The last music I bought was “Dig Dis” by jazz saxophonist Hank Mobley – I love jazz from that ’50s and ’60s Blue Note era.
In my fridge you’ll always find champagne, obviously. Parmesan for risotto. And lots of Japanese condiments – soy, ponzu and mirin.
I have a collection of succulents – I’ve owned as many as 80 at one time. I like them because they are like cats – they need care but they don’t need care. The flowers they produce sometimes only last one night because they take so much energy to produce. I have an Aloe polyphylla (spiral aloe) that is 50cm across – it’s like a fractal picture. They take years to grow to that size.
I’ve recently discovered Croatia. I stayed at an amazing place in Jelsa, on the island of Hvar, called Plage Cachée – it’s just five beautiful tents in a very secluded place on the rocky coastline, right next to the Adriatic sea. To get there you have to drive several kilometres down a long dirt road. You prepare all the food yourself, at this little outside kitchen next to the water. We cooked very simply; tomatoes and basil from the garden, olive oil and wines from the local market. You swim, read, contemplate nature. myhvar.net
The last item of clothing I added to my wardrobe was a beautiful chocolate-coloured Berluti jacket in cotton – the cut of their jackets is always incredible.
An indulgence I would never forgo is a little glass of VEP Chartreuse [exceptionally long-aged Chartreuse] after a meal. It tastes like eternity. I’m in a group called Les Amis de Chartreuse with some chefs and champagne growers like Frédéric Savart, Rodolphe Péters and Alexandre Chartogne, and once a year we have lunch and open some special stuff. We even have a WhatsApp group to share our discoveries.
The best bit of advice I ever received was from my dad, who said, “Aide-toi, et le ciel t’aidera” [God helps those who help themselves]. Don’t count on other people – make it happen.
An object I would never part with is a pair of free-diving fins given to me by my fiancée. They’re by the Greek company Alchemy and are extremely light and very comfortable.
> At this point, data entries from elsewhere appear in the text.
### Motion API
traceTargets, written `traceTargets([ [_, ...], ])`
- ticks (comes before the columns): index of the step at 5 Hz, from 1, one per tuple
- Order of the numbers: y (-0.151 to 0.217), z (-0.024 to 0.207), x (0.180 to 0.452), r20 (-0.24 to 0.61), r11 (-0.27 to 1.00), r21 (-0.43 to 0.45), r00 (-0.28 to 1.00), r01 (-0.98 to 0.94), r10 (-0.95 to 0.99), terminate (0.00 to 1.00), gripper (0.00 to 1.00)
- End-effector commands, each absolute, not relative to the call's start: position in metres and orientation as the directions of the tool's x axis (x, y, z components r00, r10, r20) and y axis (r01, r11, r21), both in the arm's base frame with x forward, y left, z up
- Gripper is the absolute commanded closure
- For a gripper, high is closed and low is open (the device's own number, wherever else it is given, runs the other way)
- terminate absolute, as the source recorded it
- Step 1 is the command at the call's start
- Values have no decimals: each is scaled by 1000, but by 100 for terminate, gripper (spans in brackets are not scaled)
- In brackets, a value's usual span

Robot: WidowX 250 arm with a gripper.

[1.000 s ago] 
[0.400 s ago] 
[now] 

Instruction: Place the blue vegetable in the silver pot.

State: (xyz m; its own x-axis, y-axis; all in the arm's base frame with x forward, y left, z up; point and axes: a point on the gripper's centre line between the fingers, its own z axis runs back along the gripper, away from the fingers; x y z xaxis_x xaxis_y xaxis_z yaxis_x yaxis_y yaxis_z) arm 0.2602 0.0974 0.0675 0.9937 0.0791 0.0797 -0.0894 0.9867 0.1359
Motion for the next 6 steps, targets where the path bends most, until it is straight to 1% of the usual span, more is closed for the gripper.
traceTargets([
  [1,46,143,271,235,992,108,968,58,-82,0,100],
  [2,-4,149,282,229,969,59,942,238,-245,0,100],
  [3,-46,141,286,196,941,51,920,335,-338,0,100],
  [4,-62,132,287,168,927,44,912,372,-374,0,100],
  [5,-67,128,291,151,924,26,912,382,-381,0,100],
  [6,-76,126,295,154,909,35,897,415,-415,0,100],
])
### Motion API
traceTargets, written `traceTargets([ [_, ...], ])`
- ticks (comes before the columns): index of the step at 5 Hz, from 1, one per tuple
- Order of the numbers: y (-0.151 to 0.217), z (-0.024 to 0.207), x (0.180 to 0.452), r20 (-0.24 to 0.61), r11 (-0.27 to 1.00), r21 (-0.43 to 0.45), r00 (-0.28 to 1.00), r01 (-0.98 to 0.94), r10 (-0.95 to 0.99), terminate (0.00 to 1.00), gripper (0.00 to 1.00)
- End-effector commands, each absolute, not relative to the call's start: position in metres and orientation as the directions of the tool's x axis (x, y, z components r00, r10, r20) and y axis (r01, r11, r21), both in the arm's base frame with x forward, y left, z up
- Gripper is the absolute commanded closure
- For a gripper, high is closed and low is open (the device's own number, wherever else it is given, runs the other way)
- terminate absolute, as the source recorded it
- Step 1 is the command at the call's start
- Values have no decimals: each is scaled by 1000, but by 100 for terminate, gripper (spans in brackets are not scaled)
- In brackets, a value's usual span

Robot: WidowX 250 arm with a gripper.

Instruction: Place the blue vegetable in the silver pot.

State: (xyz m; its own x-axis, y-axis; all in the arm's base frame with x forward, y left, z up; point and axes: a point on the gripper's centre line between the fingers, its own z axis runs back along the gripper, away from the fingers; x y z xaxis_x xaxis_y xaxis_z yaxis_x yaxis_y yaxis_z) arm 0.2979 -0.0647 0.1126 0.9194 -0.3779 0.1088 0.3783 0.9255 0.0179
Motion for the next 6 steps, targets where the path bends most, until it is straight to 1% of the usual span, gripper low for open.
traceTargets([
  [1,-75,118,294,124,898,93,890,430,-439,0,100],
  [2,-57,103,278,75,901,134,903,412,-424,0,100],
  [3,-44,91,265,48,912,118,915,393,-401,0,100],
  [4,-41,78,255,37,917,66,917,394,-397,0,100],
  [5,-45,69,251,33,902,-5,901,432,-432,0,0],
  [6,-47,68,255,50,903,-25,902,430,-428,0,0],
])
My favourite place to dive is Dahab in Egypt, in the Red Sea. It’s like meditation in the water.
My favourite apps are the Oura ring app, because I love data and the app lets you see the data collected from the ring that monitors your sleep, heartbeat, body temperature, how you exercise and how you recover. And Sencrop, which monitors weather in the vineyards; how much rain we’ve had, the temperature, leaf humidity index, that kind of thing.
The one artist whose work I would collect if I could is Rothko. His works are very introspective – they make you reflect on yourself.
In another life I would have been a vet. I studied biology and that was my original plan.